#### [Goal of the exercise]
From the first line to the last, return the data exactly as written.

***** Data supplied

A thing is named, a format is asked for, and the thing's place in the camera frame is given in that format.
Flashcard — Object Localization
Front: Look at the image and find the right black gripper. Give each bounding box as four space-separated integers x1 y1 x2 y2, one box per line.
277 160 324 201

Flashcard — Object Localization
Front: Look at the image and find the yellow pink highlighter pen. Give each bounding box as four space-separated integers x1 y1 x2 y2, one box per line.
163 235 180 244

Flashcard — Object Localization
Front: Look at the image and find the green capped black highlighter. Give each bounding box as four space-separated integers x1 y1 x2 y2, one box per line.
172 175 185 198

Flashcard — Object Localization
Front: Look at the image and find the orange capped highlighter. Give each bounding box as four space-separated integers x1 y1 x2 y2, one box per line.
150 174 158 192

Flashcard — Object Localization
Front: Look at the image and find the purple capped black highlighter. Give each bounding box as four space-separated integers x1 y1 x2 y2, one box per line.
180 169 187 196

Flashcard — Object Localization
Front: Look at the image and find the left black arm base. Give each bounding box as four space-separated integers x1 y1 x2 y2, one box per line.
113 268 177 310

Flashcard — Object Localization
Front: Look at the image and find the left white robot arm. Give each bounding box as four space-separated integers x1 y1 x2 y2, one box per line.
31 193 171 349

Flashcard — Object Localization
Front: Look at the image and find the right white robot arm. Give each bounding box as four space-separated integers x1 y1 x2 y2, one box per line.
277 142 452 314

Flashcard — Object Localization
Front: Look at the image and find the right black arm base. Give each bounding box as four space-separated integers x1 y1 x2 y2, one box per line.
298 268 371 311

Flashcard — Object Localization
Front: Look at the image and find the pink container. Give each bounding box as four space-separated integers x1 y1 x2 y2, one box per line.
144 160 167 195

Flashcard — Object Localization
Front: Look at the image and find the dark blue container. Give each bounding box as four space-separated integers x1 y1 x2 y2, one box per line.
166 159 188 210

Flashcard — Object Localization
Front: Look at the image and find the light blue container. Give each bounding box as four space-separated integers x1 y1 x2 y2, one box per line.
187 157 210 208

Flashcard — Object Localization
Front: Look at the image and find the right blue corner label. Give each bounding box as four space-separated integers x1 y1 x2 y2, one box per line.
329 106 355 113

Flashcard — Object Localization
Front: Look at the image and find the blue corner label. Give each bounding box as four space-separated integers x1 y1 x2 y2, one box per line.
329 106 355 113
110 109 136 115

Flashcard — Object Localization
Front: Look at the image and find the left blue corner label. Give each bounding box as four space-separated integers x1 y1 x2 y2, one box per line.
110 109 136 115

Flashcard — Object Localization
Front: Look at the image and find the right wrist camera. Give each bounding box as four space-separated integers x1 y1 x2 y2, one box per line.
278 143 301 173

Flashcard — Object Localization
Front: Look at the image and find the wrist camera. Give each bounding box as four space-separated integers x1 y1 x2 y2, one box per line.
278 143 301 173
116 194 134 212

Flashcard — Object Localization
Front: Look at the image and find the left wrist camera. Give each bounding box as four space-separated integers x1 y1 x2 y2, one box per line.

**********

#### [Answer area]
A thing is named, a format is asked for, and the thing's place in the camera frame is given in that format.
Flashcard — Object Localization
Front: Look at the image and find the right black gripper. Give each bounding box as four space-separated integers x1 y1 x2 y2, one box per line.
277 160 324 201

Flashcard — Object Localization
Front: Look at the image and find the yellow pink highlighter pen. Give each bounding box as four space-separated integers x1 y1 x2 y2, one box per line.
163 235 180 244

Flashcard — Object Localization
Front: Look at the image and find the green capped black highlighter. Give each bounding box as four space-separated integers x1 y1 x2 y2, one box per line.
172 175 185 198

Flashcard — Object Localization
Front: Look at the image and find the orange capped highlighter. Give each bounding box as four space-separated integers x1 y1 x2 y2, one box per line.
150 174 158 192

Flashcard — Object Localization
Front: Look at the image and find the purple capped black highlighter. Give each bounding box as four space-separated integers x1 y1 x2 y2, one box per line.
180 169 187 196

Flashcard — Object Localization
Front: Look at the image and find the left black arm base. Give each bounding box as four space-separated integers x1 y1 x2 y2, one box per line.
113 268 177 310

Flashcard — Object Localization
Front: Look at the image and find the left white robot arm. Give each bounding box as four space-separated integers x1 y1 x2 y2, one box per line.
31 193 171 349

Flashcard — Object Localization
Front: Look at the image and find the right white robot arm. Give each bounding box as four space-separated integers x1 y1 x2 y2, one box per line.
277 142 452 314

Flashcard — Object Localization
Front: Look at the image and find the right black arm base. Give each bounding box as four space-separated integers x1 y1 x2 y2, one box per line.
298 268 371 311

Flashcard — Object Localization
Front: Look at the image and find the pink container. Give each bounding box as four space-separated integers x1 y1 x2 y2, one box per line.
144 160 167 195

Flashcard — Object Localization
Front: Look at the image and find the dark blue container. Give each bounding box as four space-separated integers x1 y1 x2 y2, one box per line.
166 159 188 210

Flashcard — Object Localization
Front: Look at the image and find the light blue container. Give each bounding box as four space-separated integers x1 y1 x2 y2, one box per line.
187 157 210 208

Flashcard — Object Localization
Front: Look at the image and find the right blue corner label. Give each bounding box as four space-separated integers x1 y1 x2 y2, one box per line.
329 106 355 113

Flashcard — Object Localization
Front: Look at the image and find the blue corner label. Give each bounding box as four space-separated integers x1 y1 x2 y2, one box per line.
329 106 355 113
110 109 136 115

Flashcard — Object Localization
Front: Look at the image and find the left blue corner label. Give each bounding box as four space-separated integers x1 y1 x2 y2, one box per line.
110 109 136 115

Flashcard — Object Localization
Front: Look at the image and find the right wrist camera. Give each bounding box as four space-separated integers x1 y1 x2 y2, one box per line.
278 143 301 173

Flashcard — Object Localization
Front: Look at the image and find the wrist camera. Give each bounding box as four space-separated integers x1 y1 x2 y2, one box per line.
278 143 301 173
116 194 134 212

Flashcard — Object Localization
Front: Look at the image and find the left wrist camera. Give each bounding box as four space-separated integers x1 y1 x2 y2, one box per line.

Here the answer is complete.